Nous sortons toutes, un cierge à la main et cette procession silencieuse à travers les couloirs du couvent est fascinante. Frottements des sandales, froufrous des tissus et rares chuchotements qui se mêlent aux premiers chants d’oiseaux et aux martèlements d’une timide pluie automnale. L’air est frais. Par instants un courant d’air plus malin que les autres réussit à éteindre quelques cierges aussitôt rallumés par une voisine de défilé. Je n’ai pas l’heure mais à la clarté pâle que diffuse les rares fenêtres que nous croisons, je devine qu’il est près de sept heures. Je tente d’étouffer du mieux que je peux un bâillement quand Sœur Éléonore me dit, à voix si basse qu’il me faut deviner certains mots, que je suis invitée à me recueillir un instant dans ma cellule et me rendre ensuite dans le réfectoire dans une demi-heure. Le prochain office sera celui de sexte, vers midi, puis les vêpres en fin d’après-midi et enfin un autre au coucher du soleil dont j’ai oublié le nom. Elle m’indique aussi qu’à dix heures, dans l’église, un prêtre viendra pour la confession Et elle disparaît d’un coup sans prévenir. Je regagne ma cellule, l’esprit encombré mais le cœur léger.


 

La lectrice du haut de sa chaire lit recto tono le texte pour le petit déjeuner. Sa voix quoique fluette occupe tout l’espace du réfectoire. Les sœurs mangent en silence, les yeux baissés. Sérieuses, appliquées. Je m’efforce de bouger aussi peu qu’elles, avec autant de retenue. Je saisis parfois des petits regards discrets à mon endroit. Parfois entre elles quelques sourires fugaces. Sans doute lourds de sens. La parole de la lectrice accompagne les autres bruits : couverts qui se choquent, qui raclent, eau qu’on verse dans les verres, tissus qui se frottent, chaises qui grincent sous le poids des corps, reniflements, raclements de gorges. Toute une symphonie à l’étouffée. J’en oublie presque le goût de mon potage. Poireaux, pomme de terre, navet sans doute. Peu d’épices. Peu de sel. J’agrémente ce plat simple d’un peu de pain dont je m’amuse à faire rouler la mie entre mes doigts avant de la porter à ma bouche. Les sœurs elles aussi accompagnent, de façon systématique, chaque cuillerée de soupe d’un morceau de pain. Je présume qu’il est encore très tôt. Huit heures et demie peut-être. Les sœurs m’ont placée un peu à l’écart, à la table réservée aux visiteurs. Au sortir de l’office, alors que les religieuses récitaient au long du chemin le De Profundis, je me suis décidée à chasser toutes pensées négatives ou sinistres. Oublié Monstre. Oubliées les trahisons. Ne penser qu’à moi. Me réfugier dans la prière ou à défaut dans la contemplation. Je me protège de toutes dérives toxiques. Je regarde discrètement les visages qui s’échappent des voiles épais et longs. Lisses chez les novices et souvent ridés chez les autres sœurs. Je les trouve belles ainsi alignées, bien droites, tranquilles et concentrées. J’envie leur calme.

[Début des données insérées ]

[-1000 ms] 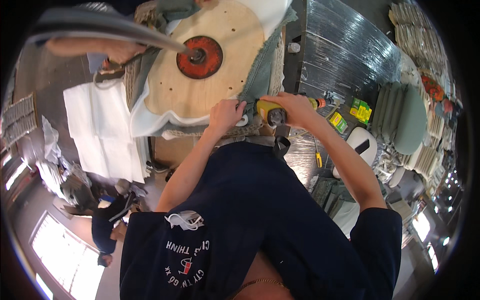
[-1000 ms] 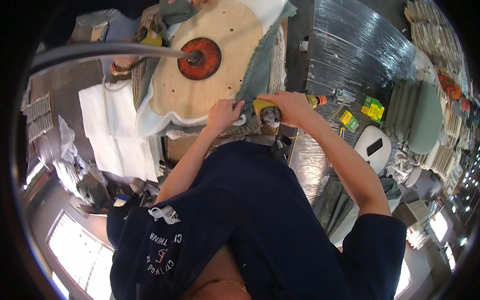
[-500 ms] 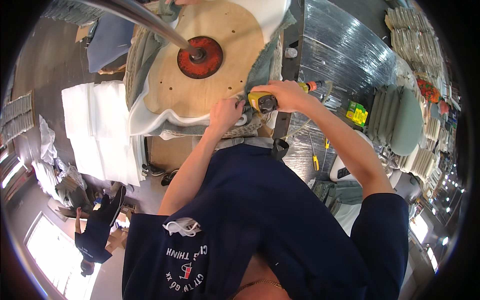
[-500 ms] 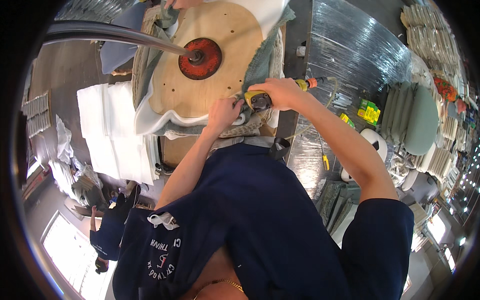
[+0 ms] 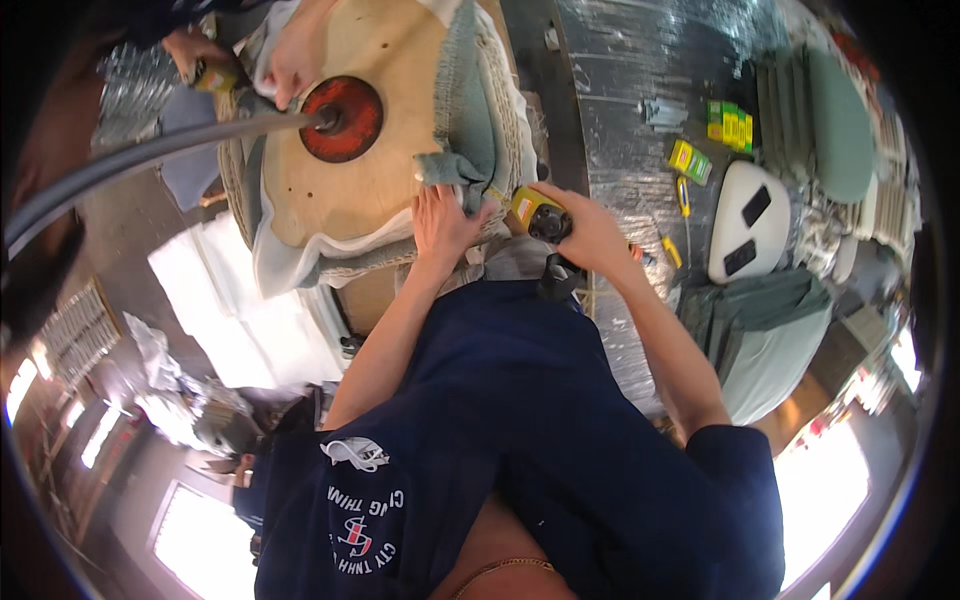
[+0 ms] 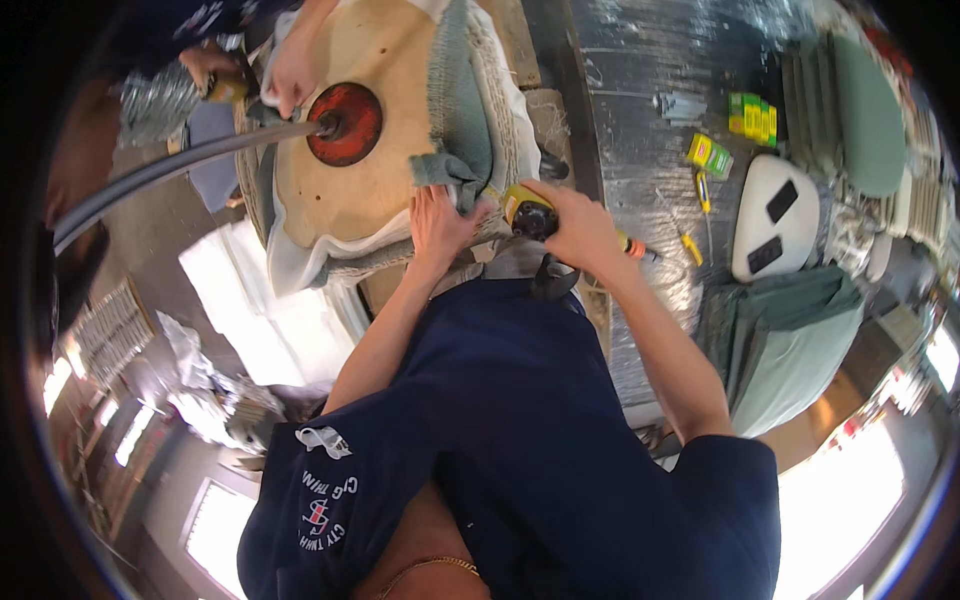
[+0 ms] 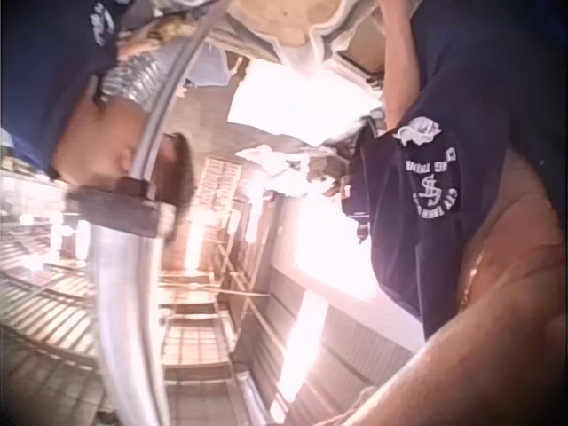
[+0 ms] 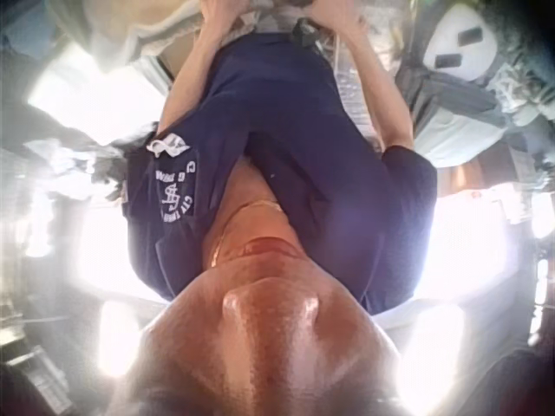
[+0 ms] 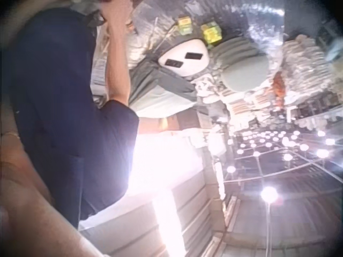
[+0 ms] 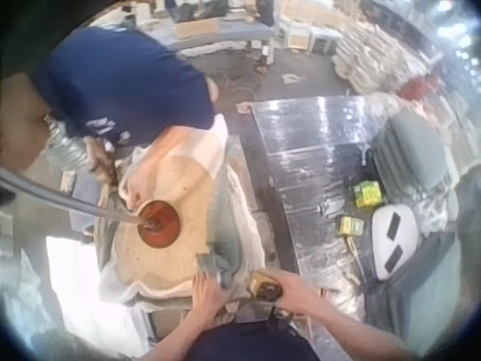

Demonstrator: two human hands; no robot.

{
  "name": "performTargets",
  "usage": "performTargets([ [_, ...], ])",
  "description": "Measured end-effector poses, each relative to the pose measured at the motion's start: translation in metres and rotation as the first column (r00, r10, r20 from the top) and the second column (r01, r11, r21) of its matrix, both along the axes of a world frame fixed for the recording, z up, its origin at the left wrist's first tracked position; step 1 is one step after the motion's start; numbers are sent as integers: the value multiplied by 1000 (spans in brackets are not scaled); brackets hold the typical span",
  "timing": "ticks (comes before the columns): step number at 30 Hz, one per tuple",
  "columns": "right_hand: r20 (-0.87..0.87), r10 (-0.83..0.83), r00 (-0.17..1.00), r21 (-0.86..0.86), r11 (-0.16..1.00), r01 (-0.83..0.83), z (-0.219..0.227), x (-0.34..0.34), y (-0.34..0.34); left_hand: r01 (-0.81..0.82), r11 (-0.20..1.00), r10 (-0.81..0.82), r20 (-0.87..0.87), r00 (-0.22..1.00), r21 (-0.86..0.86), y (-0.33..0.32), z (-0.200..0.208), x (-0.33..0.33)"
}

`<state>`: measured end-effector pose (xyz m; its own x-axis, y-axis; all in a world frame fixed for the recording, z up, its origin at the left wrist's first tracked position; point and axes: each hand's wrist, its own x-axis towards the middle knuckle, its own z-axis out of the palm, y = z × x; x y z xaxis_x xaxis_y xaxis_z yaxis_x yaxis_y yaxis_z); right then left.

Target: The person uses a pneumatic staple gun to attach green fabric to the underside of a cushion base, working alongside a coworker. They repeatedly staple the fabric edges, flip the cushion, and place white foam padding on top before continuing to staple the fabric around the perimeter.

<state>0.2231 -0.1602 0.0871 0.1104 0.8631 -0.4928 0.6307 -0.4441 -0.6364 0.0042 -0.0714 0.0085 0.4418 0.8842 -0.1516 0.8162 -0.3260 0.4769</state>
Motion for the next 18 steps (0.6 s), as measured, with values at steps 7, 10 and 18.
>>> performTargets([
  [7, -184, -562, 807, -50, 825, 563, -33, -85, -65, 124, 965, -68, -238, 969, 232, 28, -18, 19],
  [10, -110, -652, 750, 13, 753, 657, -44, -109, -69, 156, 979, -133, -161, 978, 135, 45, -19, 32],
  [18, -255, -822, 510, 117, 497, 860, -49, -143, -71, 392, 907, -390, -43, 920, 155, 65, -31, 33],
])
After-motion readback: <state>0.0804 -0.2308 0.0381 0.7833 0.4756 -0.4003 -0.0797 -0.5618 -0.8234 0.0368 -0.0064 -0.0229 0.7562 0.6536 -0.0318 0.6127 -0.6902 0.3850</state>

« … Prêtez l’oreille à mes paroles ; tendez l’oreille de votre cœur et obéissez à la voix du Fils de Dieu. Gardez de tout votre cœur ses commandements et accomplissez parfaitement ses conseils. Proclamez qu’il est bon ; tout ce que vous faites, faites-le à sa louange… » J’ai fini ma soupe avant les autres. Les sœurs continuent au même rythme. Communion. « … persévérez dans la discipline et dans la sainte obéissance ; ce que vous lui avez promis… » Je ramasse les quelques miettes qui restent à côté de mon bol et les avale avec gourmandise. Je ressens un vague ennui, apaisant.


 

La voix grave sourd à travers le treillage de bois. Elle s’accompagne de bruits de souffle et de sifflements. Maladie respiratoire ? Le confessionnal est exigu, sombre comme il se doit et ne semble pas très solide. Le banc est glissant et je suis assise de travers. « Les assises en biais » : la formule de ma grand-mère qualifiant les femmes de notre maison depuis des générations, toujours prêtes à se relever de table pour servir les hommes. Je réponds tout bas, sachant l’assemblée des sœurs proche. J’ai une boule au ventre. Je ne sais toujours pas ce que je vais avouer au prêtre venu visiter le couvent. Pourtant, je n’ai pas manqué de temps. Suivant le protocole, je suis la dernière à passer. J’ai attendu une heure et demie dans la cour avec les sœurs recueillies sur les bancs massifs et quelques vagues moineaux pour compagnie. L’air vif tourbillonnait dans la cour et piquait les joues. Les premières feuilles d’automne voletaient entre les piliers du cloître entourant le jardin. Une jeune sœur, brisant le silence, m’apprit que la base de chacune de ces colonnes symbolisait la patience. Elle continua avec un exposé sur l’architecture du cloître, entre spirituel et géographie ; elle évoqua l’hortus conclusus et la symbolique des quatre murailles (quelque part entre mépris et amour). Mais mon esprit vagabondait, comme les feuilles rousses et jaunes, entre les piliers de mes angoisses et de mes apaisements, et de sa conférence je n’ai pas retenu grand-chose. De plus, fascinée par ses lèvres rosies par le froid, je me sentais emportée contre mon gré par le désir doux mais certainement peu catholique de l’embrasser. Toute impatience s’était évanouie de mon être quand je fus invitée à pénétrer dans la petite boîte en bois sombre.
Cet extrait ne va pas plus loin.